# M7 screws on wheels that needs M8?



## juldupp (Feb 12, 2011)

Hello,
I have gold M7 wheel assembly screws and i really want them on my wheels but they need M8(not available in gold)
Just wondering if anyone already did that?? opcorn:


----------



## 87vr6 (Jan 17, 2002)

If your wheel has a 8mm hole, then no, a bolt that is 7mm will not suffice in it.


----------



## juldupp (Feb 12, 2011)

87vr6 said:


> If your wheel has a 8mm hole, then no, a bolt that is 7mm will not suffice in it.

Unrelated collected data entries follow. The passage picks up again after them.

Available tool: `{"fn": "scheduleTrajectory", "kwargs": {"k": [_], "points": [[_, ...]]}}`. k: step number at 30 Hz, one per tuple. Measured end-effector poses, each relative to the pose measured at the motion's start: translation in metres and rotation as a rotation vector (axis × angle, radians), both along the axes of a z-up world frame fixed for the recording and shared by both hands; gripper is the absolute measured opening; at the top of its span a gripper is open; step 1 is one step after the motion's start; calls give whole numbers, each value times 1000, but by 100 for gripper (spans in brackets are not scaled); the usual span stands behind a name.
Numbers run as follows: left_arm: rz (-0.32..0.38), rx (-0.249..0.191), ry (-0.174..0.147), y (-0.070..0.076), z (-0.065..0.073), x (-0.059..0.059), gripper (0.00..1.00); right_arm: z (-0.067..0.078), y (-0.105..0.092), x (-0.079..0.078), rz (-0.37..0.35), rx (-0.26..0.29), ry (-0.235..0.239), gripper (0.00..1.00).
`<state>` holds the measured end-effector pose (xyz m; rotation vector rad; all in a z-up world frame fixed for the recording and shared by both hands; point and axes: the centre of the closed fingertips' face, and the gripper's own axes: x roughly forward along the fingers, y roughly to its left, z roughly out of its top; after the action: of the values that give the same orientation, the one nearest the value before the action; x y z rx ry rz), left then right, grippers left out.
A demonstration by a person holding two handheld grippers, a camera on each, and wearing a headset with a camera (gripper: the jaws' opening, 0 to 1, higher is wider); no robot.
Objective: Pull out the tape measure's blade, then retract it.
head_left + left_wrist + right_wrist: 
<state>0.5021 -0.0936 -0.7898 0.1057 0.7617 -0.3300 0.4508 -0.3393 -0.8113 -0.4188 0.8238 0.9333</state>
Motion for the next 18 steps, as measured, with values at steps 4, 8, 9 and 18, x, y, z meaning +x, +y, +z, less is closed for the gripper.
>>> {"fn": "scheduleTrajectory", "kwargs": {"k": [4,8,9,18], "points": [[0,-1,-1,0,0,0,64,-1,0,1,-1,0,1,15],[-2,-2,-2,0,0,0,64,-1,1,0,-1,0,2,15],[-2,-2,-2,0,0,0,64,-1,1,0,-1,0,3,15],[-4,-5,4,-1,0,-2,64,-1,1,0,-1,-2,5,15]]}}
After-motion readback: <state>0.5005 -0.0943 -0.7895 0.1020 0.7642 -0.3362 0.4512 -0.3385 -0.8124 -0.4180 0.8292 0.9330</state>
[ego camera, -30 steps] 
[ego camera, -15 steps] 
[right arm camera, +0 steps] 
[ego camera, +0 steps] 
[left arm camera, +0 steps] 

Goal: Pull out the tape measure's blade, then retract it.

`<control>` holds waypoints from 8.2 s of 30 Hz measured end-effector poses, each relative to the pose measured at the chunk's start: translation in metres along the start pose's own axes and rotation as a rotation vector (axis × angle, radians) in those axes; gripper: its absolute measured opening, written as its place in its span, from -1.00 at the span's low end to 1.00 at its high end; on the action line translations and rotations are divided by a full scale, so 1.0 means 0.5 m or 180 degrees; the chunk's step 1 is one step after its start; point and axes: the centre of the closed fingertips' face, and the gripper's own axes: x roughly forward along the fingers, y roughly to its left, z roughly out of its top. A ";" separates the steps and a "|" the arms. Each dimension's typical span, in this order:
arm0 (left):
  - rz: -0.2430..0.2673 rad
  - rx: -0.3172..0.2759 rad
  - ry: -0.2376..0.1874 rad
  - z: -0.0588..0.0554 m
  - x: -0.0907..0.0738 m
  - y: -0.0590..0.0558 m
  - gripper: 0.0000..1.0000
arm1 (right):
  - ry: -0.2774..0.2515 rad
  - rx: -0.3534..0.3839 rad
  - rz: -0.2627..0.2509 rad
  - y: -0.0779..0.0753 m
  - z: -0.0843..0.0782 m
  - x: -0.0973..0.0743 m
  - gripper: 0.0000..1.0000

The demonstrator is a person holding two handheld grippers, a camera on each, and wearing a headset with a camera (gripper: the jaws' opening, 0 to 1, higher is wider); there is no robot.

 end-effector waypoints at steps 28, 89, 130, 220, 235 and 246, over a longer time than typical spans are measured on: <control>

i know it wont suffice, but it should work, anyone already did this ?


----------



## 87vr6 (Jan 17, 2002)

*FV-QR*

you know it won't be ok but it should work? have fun. Hope your wheels don't fall apart.


----------



## juldupp (Feb 12, 2011)

87vr6 said:


> you know it won't be ok but it should work? have fun. Hope your wheels don't fall apart.


huh.


----------



## no vtec 4me (Aug 1, 2006)

yea, it will work....is it safe? probably not.


----------



## afawal2012 (Jan 9, 2013)

87vr6 said:


> If your wheel has a 8mm hole, then no, a bolt that is 7mm will not suffice in it.


+1

Don't attempt, you're just asking for trouble.


----------



## juldupp (Feb 12, 2011)

Yeah thats what i tought, was wondering if anyone did this without any troubles.


----------



## juldupp (Feb 12, 2011)

Bump, anyone tryed it?


----------



## JettaGT8V80 (Jun 12, 2003)

juldupp said:


> Bump, anyone tryed it?


no because its not safe


----------



## Clun9 (Aug 5, 2005)

*FV-QR*

The bolt holes on your face are designed for M8s then stick with M8s. Yes, you can torque your face with the barrel and lip with the M7 bolt. However when you are driving, the torque of the engine exerted on the wheels will shear the bolts due to the play in the bolt within the diameter of the bolt hole.


----------



## Grasshopper (Sep 20, 2000)

The only way this could remotely work is if you have a sleeve that will fit in the M8 hole which will reduce the ID of the hole to fit the M7 screw without any play. And the wheel would have to be a 3pc type wheel such as a BBS RS where it's a screw and nut assembly that holds the wheel together, not a a screw that screws directly into a threaded barrel such as a BBS RM. And after having said all that, I'd advise against it. Pony up the cash and buy the right hardware.


----------



## juldupp (Feb 12, 2011)

Grasshopper said:


> The only way this could remotely work is if you have a sleeve that will fit in the M8 hole which will reduce the ID of the hole to fit the M7 screw without any play. And the wheel would have to be a 3pc type wheel such as a BBS RS where it's a screw and nut assembly that holds the wheel together, not a a screw that screws directly into a threaded barrel such as a BBS RM. And after having said all that, I'd advise against it. Pony up the cash and buy the right hardware.


Thought about the sleeves/spacers, havent found any of the right size


----------